Go Dogs with Swift running a 4.48 at the combine, which is plenty fast enough.
Chubb and Michele both had slower 40 combine times and they are doing fine.
Brinks truck about to visit Swift.


----------



## SpotandStalk (Feb 29, 2020)

John Cooper said:


> Older than us and younger than elfiii!!!!!
> 
> Go Dawgs!


???


----------



## mrs. hornet22 (Feb 29, 2020)

westcobbdog said:


> Looks like late 70’s or 80’s tag.
> I have a Dog bumper sticker the school certainly wouldn’t sanction...It’s a little off color but a treasure.


The guy said he knows his sister had it on her car in the 60's.


----------



## MudDucker (Feb 29, 2020)

Go DAWGS down at the panhandle.


----------



## KyDawg (Feb 29, 2020)

Go Dawgs wishing they were at the Panhandle. Sopchoppy would be nice.


----------



## John Cooper (Feb 29, 2020)

westcobbdog said:


> Looks like late 70’s or 80’s tag.
> I have a Dog bumper sticker the school certainly wouldn’t sanction...It’s a little off color but a treasure.


I had one like that ....... Talked about Style and Dawgs.......


----------



## John Cooper (Feb 29, 2020)

Go Dawgs!


----------



## brownceluse (Feb 29, 2020)

Go Dawgs!!!


----------



## westcobbdog (Feb 29, 2020)

John Cooper said:


> I had one like that ....... Talked about Style and Dawgs.......
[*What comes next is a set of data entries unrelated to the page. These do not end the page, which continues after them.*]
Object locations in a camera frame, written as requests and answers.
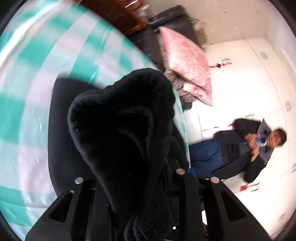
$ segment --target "man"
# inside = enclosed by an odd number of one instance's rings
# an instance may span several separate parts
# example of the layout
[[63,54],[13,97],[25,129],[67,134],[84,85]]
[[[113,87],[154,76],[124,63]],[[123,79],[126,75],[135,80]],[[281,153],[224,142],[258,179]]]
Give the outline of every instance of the man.
[[[189,146],[196,177],[227,179],[244,171],[244,180],[250,183],[265,167],[274,148],[287,140],[285,131],[271,131],[264,120],[237,119],[233,126],[234,131],[220,131],[214,139]],[[259,147],[255,139],[260,135],[267,135],[265,147]]]

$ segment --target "pink pillow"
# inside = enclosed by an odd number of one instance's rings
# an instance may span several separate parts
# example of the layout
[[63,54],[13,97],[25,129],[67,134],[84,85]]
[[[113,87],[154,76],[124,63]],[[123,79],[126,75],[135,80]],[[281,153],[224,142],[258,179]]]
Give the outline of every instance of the pink pillow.
[[213,106],[212,95],[209,92],[207,92],[203,87],[200,87],[198,85],[195,85],[189,82],[185,82],[183,85],[183,90],[195,95],[198,99],[200,99],[205,104],[209,106]]
[[203,50],[184,35],[159,27],[168,68],[212,94],[210,68]]

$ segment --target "blue phone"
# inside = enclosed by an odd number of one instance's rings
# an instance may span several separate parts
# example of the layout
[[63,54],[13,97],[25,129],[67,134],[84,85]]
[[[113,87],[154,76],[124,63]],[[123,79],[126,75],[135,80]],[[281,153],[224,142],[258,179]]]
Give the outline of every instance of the blue phone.
[[267,144],[267,136],[261,135],[260,137],[256,137],[255,140],[257,141],[259,147],[266,146]]

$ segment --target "black cloth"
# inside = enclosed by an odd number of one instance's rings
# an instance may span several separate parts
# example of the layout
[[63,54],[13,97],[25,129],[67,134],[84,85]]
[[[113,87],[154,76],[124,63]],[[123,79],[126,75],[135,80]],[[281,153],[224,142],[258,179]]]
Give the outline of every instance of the black cloth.
[[75,146],[103,186],[126,240],[163,240],[176,224],[176,199],[167,197],[160,175],[167,156],[188,169],[173,127],[174,102],[166,77],[142,69],[79,95],[70,106]]
[[264,162],[260,156],[257,156],[251,162],[250,153],[240,155],[238,143],[245,142],[247,134],[257,133],[260,124],[260,121],[237,119],[234,121],[234,131],[220,131],[216,133],[215,140],[222,143],[222,158],[227,164],[215,171],[213,176],[227,179],[244,171],[244,180],[246,182],[251,183],[256,179],[264,168]]
[[66,190],[77,177],[95,179],[74,145],[67,121],[68,111],[75,97],[89,90],[98,89],[72,79],[57,79],[54,84],[48,123],[48,166],[57,195]]

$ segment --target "black leather sofa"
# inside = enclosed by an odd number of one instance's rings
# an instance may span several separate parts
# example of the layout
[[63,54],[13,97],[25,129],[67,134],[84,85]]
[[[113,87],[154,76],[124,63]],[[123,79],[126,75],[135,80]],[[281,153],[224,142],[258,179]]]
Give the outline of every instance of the black leather sofa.
[[164,72],[165,68],[163,66],[160,48],[157,43],[159,26],[171,28],[199,45],[190,22],[190,18],[187,16],[184,8],[181,5],[161,12],[160,14],[151,18],[150,22],[153,24],[147,25],[147,27],[142,31],[132,33],[128,36],[128,38],[140,50],[142,50],[162,72]]
And a bit graphic...have mine as a recent garage sale find.


----------



## westcobbdog (Feb 29, 2020)

Go Dogs hoping Jake gets drafted by a run first team who needs brains at qb and who needs a leader who can quickly change plays in real time, but who is not an escape artist.


----------



## John Cooper (Feb 29, 2020)

Go Dawgs!!


----------



## SpotandStalk (Feb 29, 2020)

Go Noles


----------



## John Cooper (Mar 1, 2020)

Go Dawgs!


----------



## Big7 (Mar 1, 2020)

I HAVE NO IDEA WHAT THE 50,000 POST IS ALL ABOUT !!

Can someone splain' that to me?
Meantime, I'm...........

Present.

Accounted For.

Hope everyone has a wonderful and safe day!!!??


----------



## fish hawk (Mar 1, 2020)

Go Dawgs


----------



## John Cooper (Mar 1, 2020)

Go Dawgs!


----------



## brownceluse (Mar 1, 2020)

Go Dawgs


----------



## John Cooper (Mar 1, 2020)

Go Dawgs!


----------



## John Cooper (Mar 1, 2020)

Go Dawgs!


----------



## SpotandStalk (Mar 1, 2020)

Go Noles


----------



## KyDawg (Mar 1, 2020)

Beautiful day in the Bluegrass. Go Dawgs.


----------



## antharper (Mar 1, 2020)

Go Dawgs getting ready for more rain !


----------



## antharper (Mar 1, 2020)

Go Dawgs doing a little yard work before turkey ? season


----------



## John Cooper (Mar 1, 2020)

Go Dawgs not looking forward to the rain!!


----------



## John Cooper (Mar 1, 2020)

Go Dawgs !!!!


----------



## John Cooper (Mar 1, 2020)

Go Dawgs!!


----------



## brownceluse (Mar 1, 2020)

Go Dawgs!!


----------



## KyDawg (Mar 1, 2020)

6 years @Hooked On Quack quack tried to say it but he could just not get it out.

https://forum.gon.com/threads/the-grandpa-grumpy-go-dawgs-thread-15.792052/page-2#post-8487595


----------



## John Cooper (Mar 2, 2020)

Go Dawgs!!

Quack will say it one day.........


----------



## CamoDawg85 (Mar 2, 2020)

Go DAWGS starting the weekly grind


----------



## brownceluse (Mar 2, 2020)

Go Dawgs!!


----------



## antharper (Mar 2, 2020)

Go Dawgs watching it rain ️


----------



## elfiii (Mar 2, 2020)

Go Dawgs!


----------



## John Cooper (Mar 2, 2020)

Go Dawgs!!!


----------



## John Cooper (Mar 2, 2020)

Go Dawgs!!!


----------



## mizzippi jb (Mar 2, 2020)

Go dawgs..... Not a good yr for a concrete guy!


----------



## brownceluse (Mar 2, 2020)

Go Dawgs tired of the rain!


----------



## riprap (Mar 2, 2020)

mizzippi jb said:


> Go dawgs..... Not a good yr for a concrete guy!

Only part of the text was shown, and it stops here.